(ASSIGNMENT):
Stopping at the line that holds "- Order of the", repeat the lines below exactly, starting from the very first and including that final line.

(DATA EXTRACTS):
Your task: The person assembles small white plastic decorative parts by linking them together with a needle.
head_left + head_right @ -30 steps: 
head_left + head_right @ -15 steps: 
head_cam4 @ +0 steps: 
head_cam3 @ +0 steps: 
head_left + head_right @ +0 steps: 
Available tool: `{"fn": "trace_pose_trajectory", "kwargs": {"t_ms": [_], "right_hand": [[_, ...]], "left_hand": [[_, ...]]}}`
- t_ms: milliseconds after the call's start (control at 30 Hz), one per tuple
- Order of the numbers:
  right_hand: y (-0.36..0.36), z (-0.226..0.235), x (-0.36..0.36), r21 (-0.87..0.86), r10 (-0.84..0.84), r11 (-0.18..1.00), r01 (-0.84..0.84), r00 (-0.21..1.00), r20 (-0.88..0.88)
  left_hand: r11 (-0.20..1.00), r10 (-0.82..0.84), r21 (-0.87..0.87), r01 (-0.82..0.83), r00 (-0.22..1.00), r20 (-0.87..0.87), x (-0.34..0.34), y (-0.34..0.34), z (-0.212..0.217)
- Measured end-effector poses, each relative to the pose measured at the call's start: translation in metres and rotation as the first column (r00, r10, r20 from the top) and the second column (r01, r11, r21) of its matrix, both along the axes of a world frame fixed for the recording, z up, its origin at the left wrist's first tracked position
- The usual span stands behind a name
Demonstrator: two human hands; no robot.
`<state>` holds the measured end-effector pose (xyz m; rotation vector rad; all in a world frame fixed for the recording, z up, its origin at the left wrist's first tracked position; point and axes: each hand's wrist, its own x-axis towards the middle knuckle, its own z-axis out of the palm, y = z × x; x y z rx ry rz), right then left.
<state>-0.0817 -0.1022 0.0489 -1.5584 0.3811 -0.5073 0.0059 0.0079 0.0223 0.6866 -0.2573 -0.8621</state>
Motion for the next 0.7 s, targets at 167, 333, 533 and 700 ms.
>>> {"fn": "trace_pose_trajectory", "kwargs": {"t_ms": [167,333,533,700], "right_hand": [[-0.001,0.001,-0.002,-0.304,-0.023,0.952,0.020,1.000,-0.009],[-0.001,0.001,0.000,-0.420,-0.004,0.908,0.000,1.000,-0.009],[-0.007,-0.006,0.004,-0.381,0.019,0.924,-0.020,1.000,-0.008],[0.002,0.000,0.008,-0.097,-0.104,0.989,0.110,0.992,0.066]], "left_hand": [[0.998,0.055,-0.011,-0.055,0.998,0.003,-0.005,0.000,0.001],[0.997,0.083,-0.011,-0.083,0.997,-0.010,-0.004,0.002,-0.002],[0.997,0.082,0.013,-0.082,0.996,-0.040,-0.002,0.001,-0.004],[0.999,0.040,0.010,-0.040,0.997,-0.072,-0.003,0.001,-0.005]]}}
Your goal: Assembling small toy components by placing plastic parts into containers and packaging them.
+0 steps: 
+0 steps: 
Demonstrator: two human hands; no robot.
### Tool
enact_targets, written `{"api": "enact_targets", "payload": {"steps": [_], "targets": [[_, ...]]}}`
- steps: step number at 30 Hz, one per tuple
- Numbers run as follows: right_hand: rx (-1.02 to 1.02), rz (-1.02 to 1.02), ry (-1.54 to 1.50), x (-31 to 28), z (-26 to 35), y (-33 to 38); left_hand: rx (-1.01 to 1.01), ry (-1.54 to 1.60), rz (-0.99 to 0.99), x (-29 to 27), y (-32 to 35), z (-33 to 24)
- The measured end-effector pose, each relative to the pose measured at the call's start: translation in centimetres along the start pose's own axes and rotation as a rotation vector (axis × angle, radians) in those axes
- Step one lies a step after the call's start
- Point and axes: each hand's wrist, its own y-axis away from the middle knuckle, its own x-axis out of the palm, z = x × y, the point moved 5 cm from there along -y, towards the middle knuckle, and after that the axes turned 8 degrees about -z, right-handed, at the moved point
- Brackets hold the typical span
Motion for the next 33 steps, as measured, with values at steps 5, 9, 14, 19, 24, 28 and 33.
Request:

(EXERCISE OUTPUT):
Your task: The person assembles small white plastic decorative parts by linking them together with a needle.
head_left + head_right @ -30 steps: 
head_left + head_right @ -15 steps: 
head_cam4 @ +0 steps: 
head_cam3 @ +0 steps: 
head_left + head_right @ +0 steps: 
Available tool: `{"fn": "trace_pose_trajectory", "kwargs": {"t_ms": [_], "right_hand": [[_, ...]], "left_hand": [[_, ...]]}}`
- t_ms: milliseconds after the call's start (control at 30 Hz), one per tuple
- Order of the numbers:

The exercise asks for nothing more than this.